→ **Records for processing**:
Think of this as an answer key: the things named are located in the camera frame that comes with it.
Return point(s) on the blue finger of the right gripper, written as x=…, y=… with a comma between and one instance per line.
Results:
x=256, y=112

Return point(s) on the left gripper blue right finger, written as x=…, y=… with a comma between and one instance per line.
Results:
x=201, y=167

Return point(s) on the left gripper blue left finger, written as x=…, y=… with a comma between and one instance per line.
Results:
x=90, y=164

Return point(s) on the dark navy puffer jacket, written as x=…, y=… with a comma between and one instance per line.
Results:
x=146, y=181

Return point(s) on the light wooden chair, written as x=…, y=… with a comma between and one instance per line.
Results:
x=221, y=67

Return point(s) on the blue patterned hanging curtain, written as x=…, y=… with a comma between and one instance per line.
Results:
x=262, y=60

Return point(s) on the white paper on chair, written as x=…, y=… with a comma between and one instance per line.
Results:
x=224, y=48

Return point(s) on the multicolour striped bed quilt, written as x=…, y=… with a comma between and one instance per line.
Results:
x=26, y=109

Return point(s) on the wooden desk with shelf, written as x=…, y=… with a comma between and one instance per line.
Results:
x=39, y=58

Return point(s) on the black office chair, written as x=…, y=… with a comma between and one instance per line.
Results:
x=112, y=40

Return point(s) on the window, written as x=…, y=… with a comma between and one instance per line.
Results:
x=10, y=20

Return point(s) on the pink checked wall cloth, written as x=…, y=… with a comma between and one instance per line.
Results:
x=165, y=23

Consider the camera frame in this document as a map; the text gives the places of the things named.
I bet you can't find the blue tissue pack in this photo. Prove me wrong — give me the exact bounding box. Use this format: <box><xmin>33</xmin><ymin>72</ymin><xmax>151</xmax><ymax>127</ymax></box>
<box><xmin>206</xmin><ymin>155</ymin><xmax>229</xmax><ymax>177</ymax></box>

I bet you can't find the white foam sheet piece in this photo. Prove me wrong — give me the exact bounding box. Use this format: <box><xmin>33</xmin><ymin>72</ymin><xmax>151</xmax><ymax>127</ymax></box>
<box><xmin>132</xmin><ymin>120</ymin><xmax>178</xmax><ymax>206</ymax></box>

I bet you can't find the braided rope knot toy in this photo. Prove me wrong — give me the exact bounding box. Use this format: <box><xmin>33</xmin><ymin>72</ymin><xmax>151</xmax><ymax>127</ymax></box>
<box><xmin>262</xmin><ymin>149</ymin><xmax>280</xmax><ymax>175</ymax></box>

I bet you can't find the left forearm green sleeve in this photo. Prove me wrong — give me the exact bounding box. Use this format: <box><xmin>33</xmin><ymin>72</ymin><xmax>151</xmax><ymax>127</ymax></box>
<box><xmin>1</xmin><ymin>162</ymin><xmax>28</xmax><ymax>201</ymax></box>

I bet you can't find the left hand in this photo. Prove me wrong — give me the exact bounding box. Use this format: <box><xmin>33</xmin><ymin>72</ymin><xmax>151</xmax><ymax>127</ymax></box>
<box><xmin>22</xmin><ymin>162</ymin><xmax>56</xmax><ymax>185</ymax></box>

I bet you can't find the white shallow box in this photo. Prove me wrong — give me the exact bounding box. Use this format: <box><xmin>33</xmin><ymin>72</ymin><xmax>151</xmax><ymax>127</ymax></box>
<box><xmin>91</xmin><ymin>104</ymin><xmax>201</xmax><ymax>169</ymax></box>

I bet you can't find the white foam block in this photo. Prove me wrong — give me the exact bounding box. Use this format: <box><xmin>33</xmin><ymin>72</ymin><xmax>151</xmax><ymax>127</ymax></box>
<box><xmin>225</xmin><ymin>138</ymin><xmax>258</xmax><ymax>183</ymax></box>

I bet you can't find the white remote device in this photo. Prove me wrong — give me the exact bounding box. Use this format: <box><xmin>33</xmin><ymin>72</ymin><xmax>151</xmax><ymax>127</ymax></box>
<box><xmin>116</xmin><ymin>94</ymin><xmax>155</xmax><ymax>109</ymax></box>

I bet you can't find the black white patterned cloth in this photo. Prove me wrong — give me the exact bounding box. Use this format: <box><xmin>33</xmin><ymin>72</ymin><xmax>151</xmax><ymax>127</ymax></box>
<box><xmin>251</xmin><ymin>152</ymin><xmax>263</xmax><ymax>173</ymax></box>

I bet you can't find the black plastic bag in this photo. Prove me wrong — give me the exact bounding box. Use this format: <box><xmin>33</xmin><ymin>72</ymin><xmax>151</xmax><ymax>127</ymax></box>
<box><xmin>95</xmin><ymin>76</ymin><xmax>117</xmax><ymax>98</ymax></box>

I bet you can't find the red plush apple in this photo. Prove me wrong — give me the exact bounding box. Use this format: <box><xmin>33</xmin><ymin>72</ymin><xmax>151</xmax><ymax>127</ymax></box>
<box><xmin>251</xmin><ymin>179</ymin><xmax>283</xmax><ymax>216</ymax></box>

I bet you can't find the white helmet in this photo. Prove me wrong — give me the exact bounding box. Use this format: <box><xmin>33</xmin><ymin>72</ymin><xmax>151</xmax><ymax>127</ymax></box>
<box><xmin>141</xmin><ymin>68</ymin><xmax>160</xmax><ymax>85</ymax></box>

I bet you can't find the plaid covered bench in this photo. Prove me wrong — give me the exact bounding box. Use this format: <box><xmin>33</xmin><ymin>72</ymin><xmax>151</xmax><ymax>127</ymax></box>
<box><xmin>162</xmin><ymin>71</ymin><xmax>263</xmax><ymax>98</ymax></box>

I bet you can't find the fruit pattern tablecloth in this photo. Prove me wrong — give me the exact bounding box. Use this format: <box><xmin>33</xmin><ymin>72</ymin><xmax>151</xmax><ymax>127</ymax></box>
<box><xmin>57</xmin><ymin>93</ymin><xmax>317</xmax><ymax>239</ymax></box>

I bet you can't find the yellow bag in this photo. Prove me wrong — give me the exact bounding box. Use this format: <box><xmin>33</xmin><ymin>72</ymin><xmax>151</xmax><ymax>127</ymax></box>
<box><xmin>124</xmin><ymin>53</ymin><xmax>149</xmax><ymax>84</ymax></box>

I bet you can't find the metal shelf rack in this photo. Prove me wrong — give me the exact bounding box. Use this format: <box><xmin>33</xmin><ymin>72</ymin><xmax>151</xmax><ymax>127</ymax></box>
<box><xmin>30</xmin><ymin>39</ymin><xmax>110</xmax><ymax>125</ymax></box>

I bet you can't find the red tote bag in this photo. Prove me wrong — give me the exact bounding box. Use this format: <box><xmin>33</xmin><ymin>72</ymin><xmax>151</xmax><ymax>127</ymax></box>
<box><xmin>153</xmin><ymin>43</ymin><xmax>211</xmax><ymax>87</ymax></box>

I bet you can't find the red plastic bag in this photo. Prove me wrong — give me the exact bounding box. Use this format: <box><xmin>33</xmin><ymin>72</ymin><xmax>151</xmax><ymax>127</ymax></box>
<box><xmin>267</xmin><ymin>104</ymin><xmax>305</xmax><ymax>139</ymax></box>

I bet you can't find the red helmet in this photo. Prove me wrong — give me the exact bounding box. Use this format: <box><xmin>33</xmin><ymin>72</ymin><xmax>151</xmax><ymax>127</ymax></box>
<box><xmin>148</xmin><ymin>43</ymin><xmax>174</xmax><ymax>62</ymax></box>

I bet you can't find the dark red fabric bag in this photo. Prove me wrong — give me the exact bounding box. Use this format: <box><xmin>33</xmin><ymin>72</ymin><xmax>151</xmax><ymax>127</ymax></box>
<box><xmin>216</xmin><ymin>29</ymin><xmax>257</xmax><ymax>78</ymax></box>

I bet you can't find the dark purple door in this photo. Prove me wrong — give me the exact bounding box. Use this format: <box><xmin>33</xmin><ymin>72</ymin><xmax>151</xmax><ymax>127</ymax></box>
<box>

→ **Required action**:
Read through the entries above and copy each line that has the string "between" in it.

→ **Task result**:
Return point(s) on the blue finger of the right gripper, written as x=…, y=… with a comma between and one instance per line.
Return point(s) on the left gripper blue right finger, written as x=…, y=… with a comma between and one instance per line.
Return point(s) on the left gripper blue left finger, written as x=…, y=… with a comma between and one instance per line.
Return point(s) on the dark navy puffer jacket, written as x=…, y=… with a comma between and one instance per line.
Return point(s) on the light wooden chair, written as x=…, y=… with a comma between and one instance per line.
Return point(s) on the blue patterned hanging curtain, written as x=…, y=… with a comma between and one instance per line.
Return point(s) on the white paper on chair, written as x=…, y=… with a comma between and one instance per line.
Return point(s) on the multicolour striped bed quilt, written as x=…, y=… with a comma between and one instance per line.
Return point(s) on the wooden desk with shelf, written as x=…, y=… with a comma between and one instance per line.
Return point(s) on the black office chair, written as x=…, y=… with a comma between and one instance per line.
Return point(s) on the window, written as x=…, y=… with a comma between and one instance per line.
Return point(s) on the pink checked wall cloth, written as x=…, y=… with a comma between and one instance per line.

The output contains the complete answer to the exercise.